Jusqu’à vendredi dernier, il y avait sans doute un manque de vin en Australie du fait d’une faible récolte en 2020 », affirme Jim Caddy, président de l’association des régions viticoles intérieures australiennes. « Selon nos informations, il ne restait plus de stocks de 2019 et les ventes du millésime 2020 étaient bien supérieures à celles de 2019 à pareille époque. La situation paraissait plutôt prometteuse ». Dans le détail, elle était plus porteuse pour les vins blancs que pour les rouges, faisant peser encore plus la décision par les autorités chinoises d’imposer des droits de douane anti-dumping allant de 107 à 212% aux vins australiens importés en bouteilles. Car le marché chinois est quasi exclusivement demandeur de vins rouges australiens. La filière se prépare ainsi à une baisse des prix des raisins rouges lors de la prochaine récolte, qui s’annonce d’ores et déjà largement supérieure à celle, faible, de 2020 (1,52 Mt). « Nous ne nous attendons pas à une récolte gigantesque dans les régions intérieures, mais elle risque d’être supérieure à la moyenne. Sur le plan national, nous estimons qu’elle pourrait atteindre 1,75 million de tonnes ». La chute des volumes de vins rouges expédiés en Chine va donc accentuer le déséquilibre de l’offre : « Nous pourrions voir des situations où les acheteurs vont devoir prendre des vins rouges pour avoir des blancs, notamment du chardonnay », prévient Jim Caddy, qui prédit une baisse de l’ordre de 10% du prix des raisins rouges contre une hausse de 10 à 15% pour les blancs, surtout le chardonnay.
Il n’y a aucun doute que les professionnels australiens se sont fait surprendre par la rapidité de la décision chinoise et du montant des droits, qui ferait tripler les prix en Chine. Par ailleurs, la mesure intervient au beau milieu des achats destinés au Nouvel An chinois, une coïncidence qui n’en est pas une, estiment les exportateurs australiens. Elle fait suite, enfin, à une reprise des ventes sur le marché chinois. En témoignent les chiffres divulgués ce 30 novembre par le géant Treasury Wine Estates, qui montrent une hausse de 35% des ventes au cours des quatre mois jusqu’en octobre 2020. Là où le bât blesse pour l’Australie, c’est que les Chinois sont demandeurs de vins premium, le prix moyen au litre pour ses vins conditionnés atteignant 6 AUD, soit près de 4 euros. Ainsi, ce marché représente 25% des allocations des marques icônes de TWE dont Penfolds. Dès l’imposition des droits chinois, TWE a annoncé redéployer ces allocations vers d’autres marchés, « où la demande reste insatisfaite », soit les marchés asiatiques hors Chine, l’Australie, les Etats-Unis et l’Europe. Dans le cadre de son plan d’action présenté fin novembre, TWE prévoit également une accélération de ses investissements destinés à diversifier ses marchés, tout en reconnaissant qu’il faudra compter sans doute deux ou trois ans pour que les mesures portent pleinement leurs fruits.

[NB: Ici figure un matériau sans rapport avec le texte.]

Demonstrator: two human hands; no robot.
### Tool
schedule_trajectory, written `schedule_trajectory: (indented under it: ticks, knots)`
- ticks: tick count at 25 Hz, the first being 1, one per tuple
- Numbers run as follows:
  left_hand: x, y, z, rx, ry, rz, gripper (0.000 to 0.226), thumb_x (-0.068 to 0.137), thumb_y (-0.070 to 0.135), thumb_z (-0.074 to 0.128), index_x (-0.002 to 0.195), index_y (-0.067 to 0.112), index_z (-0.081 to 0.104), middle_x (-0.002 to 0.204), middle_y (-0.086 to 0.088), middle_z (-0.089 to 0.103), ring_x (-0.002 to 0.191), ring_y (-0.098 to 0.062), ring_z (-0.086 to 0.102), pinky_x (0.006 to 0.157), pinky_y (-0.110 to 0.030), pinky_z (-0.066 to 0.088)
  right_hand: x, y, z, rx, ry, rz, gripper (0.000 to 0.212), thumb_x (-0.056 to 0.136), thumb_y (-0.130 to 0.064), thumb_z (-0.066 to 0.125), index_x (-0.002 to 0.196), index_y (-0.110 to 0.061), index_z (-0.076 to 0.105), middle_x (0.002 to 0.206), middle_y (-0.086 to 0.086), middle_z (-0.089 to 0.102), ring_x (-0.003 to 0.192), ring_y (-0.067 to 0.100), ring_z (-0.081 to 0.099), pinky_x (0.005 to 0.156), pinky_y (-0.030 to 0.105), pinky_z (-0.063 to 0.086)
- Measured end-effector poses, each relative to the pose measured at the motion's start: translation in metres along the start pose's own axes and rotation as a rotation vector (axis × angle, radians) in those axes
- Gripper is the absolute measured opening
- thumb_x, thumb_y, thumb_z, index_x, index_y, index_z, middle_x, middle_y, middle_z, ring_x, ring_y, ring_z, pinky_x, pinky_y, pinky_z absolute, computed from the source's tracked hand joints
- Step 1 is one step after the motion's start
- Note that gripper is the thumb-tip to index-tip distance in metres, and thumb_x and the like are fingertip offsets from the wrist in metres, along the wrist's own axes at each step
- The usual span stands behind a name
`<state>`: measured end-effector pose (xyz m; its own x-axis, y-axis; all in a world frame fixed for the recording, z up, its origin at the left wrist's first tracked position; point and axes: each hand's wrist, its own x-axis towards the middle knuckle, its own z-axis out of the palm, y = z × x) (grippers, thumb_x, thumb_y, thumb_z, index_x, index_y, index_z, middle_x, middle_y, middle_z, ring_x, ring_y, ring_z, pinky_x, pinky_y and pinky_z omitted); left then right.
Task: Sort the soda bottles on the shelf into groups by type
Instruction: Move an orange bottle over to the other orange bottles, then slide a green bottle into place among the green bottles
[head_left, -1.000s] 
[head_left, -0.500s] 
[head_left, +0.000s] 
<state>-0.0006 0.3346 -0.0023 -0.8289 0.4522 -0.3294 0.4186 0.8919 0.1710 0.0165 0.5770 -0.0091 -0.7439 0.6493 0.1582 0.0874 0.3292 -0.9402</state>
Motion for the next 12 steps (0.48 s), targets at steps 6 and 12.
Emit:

D’ici là, les raisins servant à l’élaboration de ses marques de haut de gamme seront redistribués vers d’autres marques comme Wynns, Wolf Blass, Seppelt et Pepperjack, et ses achats de la vendange 2021 en Australie diminueront. Dans le même temps, TWE va accélérer le développement de son portefeuille de marques multi-origines. L’accent sera mis sur le sourcing en Chine – pour des raisons évidentes – mais aussi à partir de sa structure en France, où TWE achète des vins rouges dans le Bordelais, en Bourgogne et à Châteauneuf du Pape ainsi que des rosés de Provence et du Champagne, notamment. La nécessité d’agir vite s’impose car la Chine a représenté en 2020, 30% des résultats du groupe et que les droits anti-dumping pourraient s’appliquer, selon la loi chinoise, jusqu’au mois d’août prochain. Si la Chine décide de prolonger la période initiale de quatre mois jusque-là, beaucoup de petits producteurs australiens ne pourront pas tenir et selon Jim Caddy, « un certain nombre d’entre eux, obligés d’aller chercher de la rentabilité en Chine faute de viabilité en Europe ou aux Etats-Unis, quitteront le secteur ».